Centenária, a instituição está conectada através de site na internet, páginas no Facebook e Instagram, canal no YouTube. “A relação entre o público e a academia está cada vez melhor. Tudo o que for preciso para ampliar o acesso das pessoas à nossa programação cultural será feito. A academia só faz sentido se fizer sentido para a comunidade em que ela está inserida”, afirma Rogério Tavares, presidente da AML. 

Segundo ele, não há nada melhor que o uso inteligente e sensato da tecnologia. “Ela faz a informação e o conhecimento circularem mais amplamente, por todo o planeta. As novas gerações têm aprendido a gostar de ler nos meios digitais.
Admiro e respeito todos os sites e os blogs que divulgam a literatura. Eles prestam um grande serviço à sociedade”, diz Tavares.
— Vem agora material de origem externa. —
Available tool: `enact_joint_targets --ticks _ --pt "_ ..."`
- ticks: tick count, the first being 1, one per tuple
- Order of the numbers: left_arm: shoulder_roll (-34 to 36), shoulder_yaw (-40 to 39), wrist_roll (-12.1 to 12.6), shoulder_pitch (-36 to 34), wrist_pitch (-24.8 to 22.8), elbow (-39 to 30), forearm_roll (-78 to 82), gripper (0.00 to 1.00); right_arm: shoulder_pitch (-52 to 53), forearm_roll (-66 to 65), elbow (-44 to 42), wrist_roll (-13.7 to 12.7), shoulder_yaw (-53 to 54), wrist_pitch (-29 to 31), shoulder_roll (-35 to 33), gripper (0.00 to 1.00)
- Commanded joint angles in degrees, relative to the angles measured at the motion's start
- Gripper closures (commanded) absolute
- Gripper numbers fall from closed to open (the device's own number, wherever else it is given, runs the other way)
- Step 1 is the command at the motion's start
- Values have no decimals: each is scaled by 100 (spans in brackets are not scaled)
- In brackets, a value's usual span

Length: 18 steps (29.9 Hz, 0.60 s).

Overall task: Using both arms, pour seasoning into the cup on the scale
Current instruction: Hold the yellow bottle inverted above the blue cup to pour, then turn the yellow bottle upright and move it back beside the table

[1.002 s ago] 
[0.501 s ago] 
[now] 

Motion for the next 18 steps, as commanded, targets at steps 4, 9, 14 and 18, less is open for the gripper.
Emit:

Entre os presidentes da casa, Rogério Tavares destaca José Oswaldo de Araújo, Heli Menegale (“que conquistou a primeira sede própria para a academia”), e Vivaldi Moreira (“um gigante, que dedicou sua vida a essa instituição, para ela obtendo a doação do palacete e a construção do auditório”). “Sempre renderei homenagens, também justas e merecidas, a Orlando Vaz Filho, Elizabeth Rennó e ao querido Olavo Romano, que abriu o coração da academia ao povo de Minas”.


COM A PALAVRA...

Rogério tavares
Presidente da AML

Qual a importância da Academia Mineira de Letras para a história de Minas e da capital?
A Academia Mineira de Letras foi fundada em 1909, em Juiz de Fora, por um grupo de intelectuais entusiasmados pela literatura e pela língua portuguesa. Em 1915, ela veio para Belo Horizonte, conquistando sua primeira sede própria em 1943. Em suas 11 décadas, não houve outra instituição no estado capaz de reunir capital simbólico e social tão alto. Por ela passaram nomes com Alphonsus de Guimaraens, Abgar Renault, Ayres da Matta Machado, Bartolomeu Campos de Queiroz, Cyro dos Anjos, Henriqueta e Alaíde Lisboa, além de estadistas como JK, Afonso Arinos, Milton Campos, Pedro Aleixo, Tancredo Neves e Oscar Dias Correa. Em 110 anos, ela preservou e divulgou a memória e a história de Minas como poucas entidades culturais puderam fazer. Sua longevidade e o vigor de que desfruta atualmente comprovam sua relevância e sua habilidade em acompanhar a evolução do tempo.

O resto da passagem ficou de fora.